- [WHAT TO PRODUCE]:
Every line of the listing is returned unchanged, and every picture is dropped.

- [DATA BLOCK]:
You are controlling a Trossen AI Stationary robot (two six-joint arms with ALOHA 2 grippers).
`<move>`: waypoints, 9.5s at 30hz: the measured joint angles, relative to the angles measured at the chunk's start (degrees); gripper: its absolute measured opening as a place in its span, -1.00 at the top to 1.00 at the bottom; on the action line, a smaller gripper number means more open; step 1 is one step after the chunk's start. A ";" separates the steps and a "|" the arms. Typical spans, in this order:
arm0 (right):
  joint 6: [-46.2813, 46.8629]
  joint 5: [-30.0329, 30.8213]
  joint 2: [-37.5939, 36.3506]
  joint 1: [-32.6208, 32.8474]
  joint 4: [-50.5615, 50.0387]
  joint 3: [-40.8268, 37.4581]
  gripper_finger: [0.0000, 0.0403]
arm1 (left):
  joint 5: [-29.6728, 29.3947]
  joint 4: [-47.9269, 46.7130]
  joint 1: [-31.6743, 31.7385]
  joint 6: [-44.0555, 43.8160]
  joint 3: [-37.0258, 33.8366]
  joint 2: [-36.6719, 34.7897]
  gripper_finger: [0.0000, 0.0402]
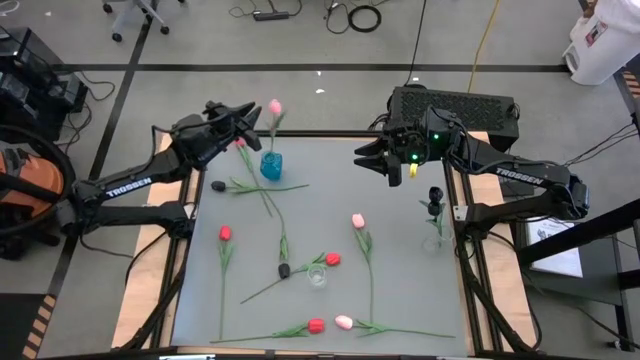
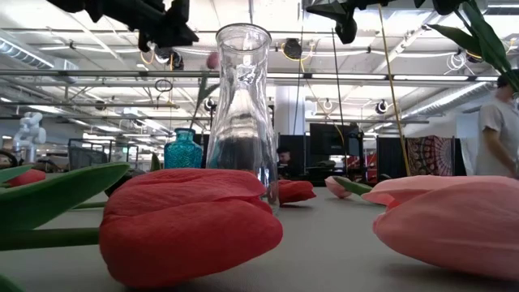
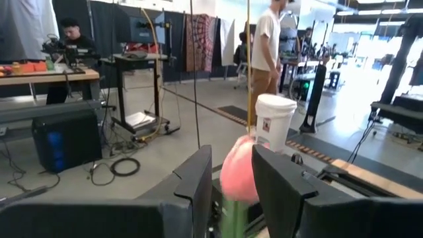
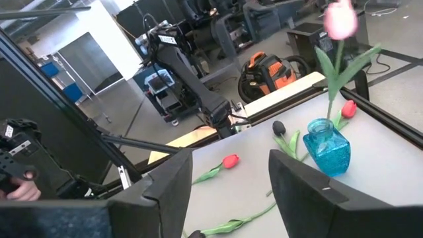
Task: Sort flowers into vase by color
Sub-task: Put pink flower into the blue vase
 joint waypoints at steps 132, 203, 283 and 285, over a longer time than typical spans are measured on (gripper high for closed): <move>60.56 27.81 35.15 38.74 -61.88 32.92 0.05 | 12.84 -8.63 -15.32 -4.56 -0.04 -6.23 0.42; 13.68 -2.36 40.74 1.61 -56.10 13.24 0.05 | 13.16 -10.38 -15.39 -5.96 0.02 -6.23 0.42; 22.74 5.40 48.52 11.43 -45.57 13.16 0.97 | 13.05 -12.97 -15.37 -7.62 0.00 -6.21 0.42; 22.62 5.40 48.52 11.43 -45.57 13.16 0.98 | 13.04 -12.99 -15.37 -7.64 0.00 -6.21 0.42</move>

- [YOUR SOLUTION]:
You are controlling a Trossen AI Stationary robot (two six-joint arms with ALOHA 2 grippers).
`<move>`: waypoints, 9.5s at 30hz: the measured joint angles, relative to the angles measured at the chunk's start (degrees); gripper: its absolute measured opening as a place in its span, -1.00 at the top to 1.00 at the bottom; on the action line, a smaller gripper number means more open; step 1 is one step after the chunk's start. A ";" separates the steps and a "|" the arms. Typical spans, in this order:
arm0 (right):
  joint 6: [-46.2813, 46.8629]
  joint 5: [-30.0329, 30.8213]
  joint 2: [-37.5939, 36.3506]
  joint 1: [-32.6208, 32.8474]
  joint 4: [-50.5615, 50.0387]
  joint 3: [-40.8268, 37.4581]
  gripper_finger: [0.0000, 0.0403]
arm1 (left):
  joint 5: [-29.6728, 29.3947]
  joint 4: [-47.9269, 46.7130]
  joint 1: [-31.6743, 31.7385]
  joint 6: [-44.0555, 43.8160]
  joint 3: [-37.0258, 33.8366]
  joint 2: [-36.6719, 34.7897]
  gripper_finger: [0.0000, 0.0402]
Task: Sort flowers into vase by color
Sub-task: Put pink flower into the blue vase
 joint waypoints at steps 132, 203, 283 and 285, over a longer time than typical spans are measured on (gripper high for closed): <move>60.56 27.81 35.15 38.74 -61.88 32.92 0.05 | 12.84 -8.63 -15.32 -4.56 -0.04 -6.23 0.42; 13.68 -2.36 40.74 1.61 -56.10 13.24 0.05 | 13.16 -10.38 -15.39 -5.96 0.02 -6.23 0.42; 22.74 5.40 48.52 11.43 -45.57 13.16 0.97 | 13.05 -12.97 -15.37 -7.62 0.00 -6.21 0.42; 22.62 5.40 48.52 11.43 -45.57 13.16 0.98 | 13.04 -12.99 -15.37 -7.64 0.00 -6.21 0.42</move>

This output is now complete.